What Is IMP-RR? Relative Risk in Clinical Trials

IMP-RR is not a single standardized medical term but a combination of two widely used clinical trial abbreviations: IMP, which stands for Investigational Medicinal Product, and RR, which stands for Relative Risk (or, in some contexts, Risk Reduction). You’ll most often encounter this pairing in clinical trial reports and regulatory documents where researchers measure how much a new drug or therapy changes a patient’s risk of a specific outcome compared to a control group.

IMP: The Investigational Medicinal Product

An Investigational Medicinal Product is any drug, vaccine, or biological therapy being tested in a clinical trial but not yet approved for general use. This is the treatment under investigation. Before a new therapy can reach patients, it goes through multiple phases of testing, from small safety studies to large trials involving hundreds or thousands of participants. Throughout that process, the therapy is referred to as the IMP.

The term is standard in regulatory frameworks, particularly in documents submitted to agencies like the FDA and the European Medicines Agency. If you’ve come across “IMP-RR” in a study summary or trial report, the IMP portion simply identifies the experimental treatment being evaluated.

RR: Measuring Relative Risk

Relative risk is one of the most common ways researchers express how a treatment performs. The calculation is straightforward: divide the rate of a specific outcome (like a side effect or disease progression) in the treatment group by the rate of that same outcome in the control group. An RR of 1.0 means no difference between groups. An RR below 1.0 means the treatment group had a lower risk. An RR above 1.0 means higher risk.

For example, if 6% of patients taking the investigational drug experienced a stroke compared to 2% in the control group, the relative risk would be 3.0, meaning a threefold increase in stroke risk for the drug group. The FDA emphasizes that these figures should always be reported with a 95% confidence interval, which tells you the range of values that are statistically plausible. A narrow confidence interval means the estimate is precise; a wide one signals more uncertainty.

When RR is used in the “risk reduction” sense, it typically refers to the percentage decrease in risk. If a treatment drops the rate of an event from 10% to 6%, the relative risk reduction is 40%.

How IMP-RR Appears in Clinical Trials

Phase III trials, the large studies that determine whether a new treatment gets approved, rely heavily on relative risk calculations to compare the IMP against existing treatments or placebo. Regulatory guidance from the FDA recommends focusing on these comparative estimates rather than simple pass/fail hypothesis testing. The goal is to quantify how much better or worse the new therapy performs and how confident researchers can be in that number.

When trials pool data from multiple study sites or multiple studies, analysts stratify results by individual trial to avoid a statistical problem called Simpson’s Paradox, where combining data carelessly can reverse the apparent direction of an effect. The standard reporting format is the relative risk with its 95% confidence interval, broken down by trial.

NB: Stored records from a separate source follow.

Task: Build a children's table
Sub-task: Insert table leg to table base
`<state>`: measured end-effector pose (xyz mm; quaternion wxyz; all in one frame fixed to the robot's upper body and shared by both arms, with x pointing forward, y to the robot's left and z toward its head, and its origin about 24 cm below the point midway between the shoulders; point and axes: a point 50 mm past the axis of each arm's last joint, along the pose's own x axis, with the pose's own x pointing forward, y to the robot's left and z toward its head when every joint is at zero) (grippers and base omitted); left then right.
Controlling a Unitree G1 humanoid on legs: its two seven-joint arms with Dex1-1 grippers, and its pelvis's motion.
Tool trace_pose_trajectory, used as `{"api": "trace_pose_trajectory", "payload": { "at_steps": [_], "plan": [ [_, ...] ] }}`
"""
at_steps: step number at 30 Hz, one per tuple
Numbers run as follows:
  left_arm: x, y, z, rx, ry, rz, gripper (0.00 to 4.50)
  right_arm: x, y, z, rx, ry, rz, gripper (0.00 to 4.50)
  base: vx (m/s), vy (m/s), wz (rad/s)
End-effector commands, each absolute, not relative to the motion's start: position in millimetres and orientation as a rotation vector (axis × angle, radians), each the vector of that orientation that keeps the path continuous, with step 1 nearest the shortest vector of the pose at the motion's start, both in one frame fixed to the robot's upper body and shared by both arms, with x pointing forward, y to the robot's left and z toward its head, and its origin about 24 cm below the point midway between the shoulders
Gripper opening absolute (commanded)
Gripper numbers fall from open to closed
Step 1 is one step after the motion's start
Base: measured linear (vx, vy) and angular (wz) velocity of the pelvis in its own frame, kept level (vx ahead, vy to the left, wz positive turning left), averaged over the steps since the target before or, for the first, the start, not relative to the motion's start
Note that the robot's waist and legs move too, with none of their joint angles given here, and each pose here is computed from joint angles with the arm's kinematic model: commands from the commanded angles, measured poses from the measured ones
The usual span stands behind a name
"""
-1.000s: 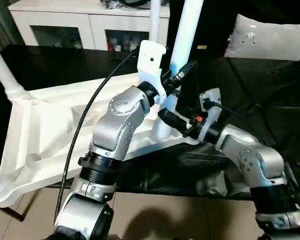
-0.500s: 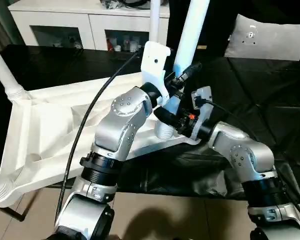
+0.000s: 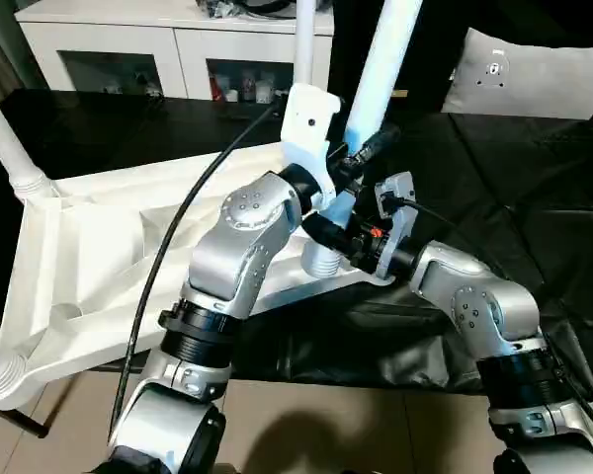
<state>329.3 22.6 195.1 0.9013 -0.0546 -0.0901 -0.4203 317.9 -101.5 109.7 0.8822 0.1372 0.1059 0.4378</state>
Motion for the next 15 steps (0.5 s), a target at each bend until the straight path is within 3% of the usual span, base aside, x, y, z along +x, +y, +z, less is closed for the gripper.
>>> {"api": "trace_pose_trajectory", "payload": {
  "at_steps": [1,9,15],
  "plan": [
    [317.4,13.7,201.0,-0.127,-0.212,-0.976,2.71,321.7,-112.1,112.2,0.294,0.200,0.862,1.94,0.000,0.000,0.00],
    [298.1,8.1,208.0,-0.186,-0.262,-1.150,3.34,325.3,-113.8,114.2,0.269,0.148,0.816,1.89,0.000,0.000,0.00],
    [297.0,11.8,211.4,-0.237,-0.283,-1.147,3.80,327.9,-117.4,113.4,0.268,0.161,0.794,1.89,0.000,0.000,0.00]
  ]
}}
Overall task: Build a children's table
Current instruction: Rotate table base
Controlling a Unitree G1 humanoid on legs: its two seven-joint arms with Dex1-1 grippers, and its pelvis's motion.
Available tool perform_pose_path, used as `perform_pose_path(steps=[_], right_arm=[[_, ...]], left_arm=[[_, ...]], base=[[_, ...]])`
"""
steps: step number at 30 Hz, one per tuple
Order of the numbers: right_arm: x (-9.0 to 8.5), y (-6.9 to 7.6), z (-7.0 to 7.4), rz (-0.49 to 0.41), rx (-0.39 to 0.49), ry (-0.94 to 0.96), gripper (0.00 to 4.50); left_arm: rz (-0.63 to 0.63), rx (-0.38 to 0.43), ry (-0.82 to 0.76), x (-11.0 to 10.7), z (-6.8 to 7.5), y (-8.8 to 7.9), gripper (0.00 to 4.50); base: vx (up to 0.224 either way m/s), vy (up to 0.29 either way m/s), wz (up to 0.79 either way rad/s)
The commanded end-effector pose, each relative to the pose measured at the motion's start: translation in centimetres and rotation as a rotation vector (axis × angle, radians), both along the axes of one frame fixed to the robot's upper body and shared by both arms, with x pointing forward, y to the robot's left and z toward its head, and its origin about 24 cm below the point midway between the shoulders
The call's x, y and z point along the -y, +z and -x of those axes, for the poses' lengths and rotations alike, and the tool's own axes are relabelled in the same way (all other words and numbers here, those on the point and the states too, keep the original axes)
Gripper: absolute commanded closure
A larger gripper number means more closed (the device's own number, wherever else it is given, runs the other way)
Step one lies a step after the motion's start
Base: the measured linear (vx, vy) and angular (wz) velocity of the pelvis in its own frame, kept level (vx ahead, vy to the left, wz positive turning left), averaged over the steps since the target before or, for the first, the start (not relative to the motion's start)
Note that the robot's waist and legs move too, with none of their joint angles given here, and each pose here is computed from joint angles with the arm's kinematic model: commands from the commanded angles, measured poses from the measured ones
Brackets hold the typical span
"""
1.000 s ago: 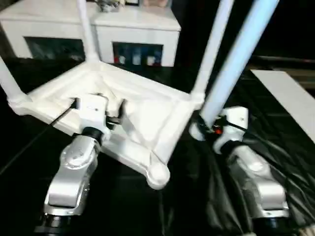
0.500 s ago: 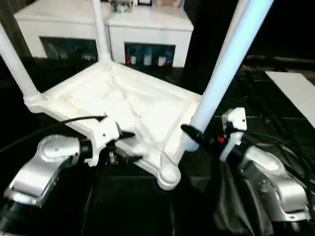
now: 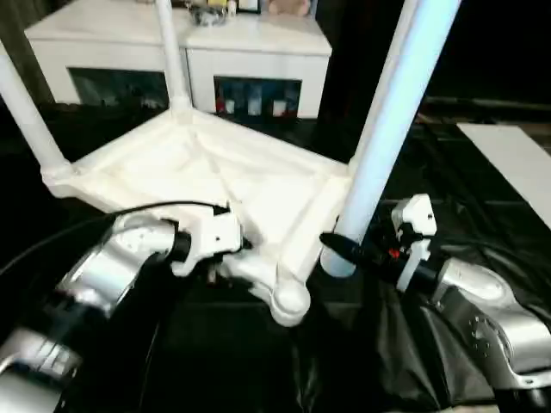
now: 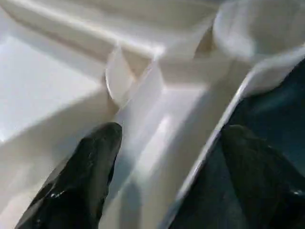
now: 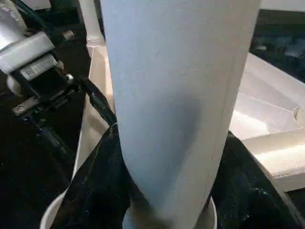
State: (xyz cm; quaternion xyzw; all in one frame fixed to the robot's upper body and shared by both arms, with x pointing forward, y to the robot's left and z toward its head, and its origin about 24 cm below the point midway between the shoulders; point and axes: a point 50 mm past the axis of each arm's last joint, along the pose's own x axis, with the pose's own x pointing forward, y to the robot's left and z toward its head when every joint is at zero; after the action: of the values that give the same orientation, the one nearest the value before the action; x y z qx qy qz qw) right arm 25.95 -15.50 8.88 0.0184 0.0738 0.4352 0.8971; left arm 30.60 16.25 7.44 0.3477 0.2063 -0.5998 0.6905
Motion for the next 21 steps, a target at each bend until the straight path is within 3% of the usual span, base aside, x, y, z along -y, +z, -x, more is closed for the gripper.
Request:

A Practical Example: Proton Therapy Trials

To see how risk comparisons work in practice, consider a large Phase III trial comparing intensity-modulated proton therapy (IMPT) to standard photon-based radiation for head and neck cancer. In that trial, led by MD Anderson Cancer Center, 28% of proton therapy patients became dependent on a feeding tube during treatment compared to 42% of patients receiving conventional radiation. That’s a meaningful reduction in a side effect that directly affects quality of life. Similarly, 24% of proton therapy patients maintained their weight (losing less than 5%) versus only 14% in the standard treatment group.

These are the kinds of comparisons that relative risk captures. Rather than simply saying one treatment is “better,” the RR puts a number on the difference, letting patients and doctors weigh the magnitude of the benefit against factors like cost, availability, and individual health circumstances.

Why This Metric Matters for Patients

If you’ve encountered IMP-RR in a study you’re reading about a treatment you or someone you know is considering, the key thing to focus on is the direction and size of the relative risk. A relative risk of 0.5 for a serious side effect means the investigational treatment cut that risk in half compared to the control. A relative risk of 1.8 for tumor control means patients on the new treatment were nearly twice as likely to see their cancer controlled.

Context matters enormously. A 50% relative risk reduction sounds dramatic, but if the baseline risk was very small (say, dropping from 2% to 1%), the absolute benefit is modest. This is why regulatory reviewers and informed readers look at both relative and absolute numbers together. Trial reports that only highlight relative risk without providing the raw event rates can make small effects look larger than they are.

Pay attention to the confidence interval as well. If a study reports a relative risk of 0.7 with a confidence interval of 0.4 to 1.1, the range crosses 1.0, which means the data can’t rule out that there’s no real difference between groups. A result like 0.7 with a confidence interval of 0.5 to 0.9 is more convincing because the entire range stays below 1.0, consistently pointing toward a benefit.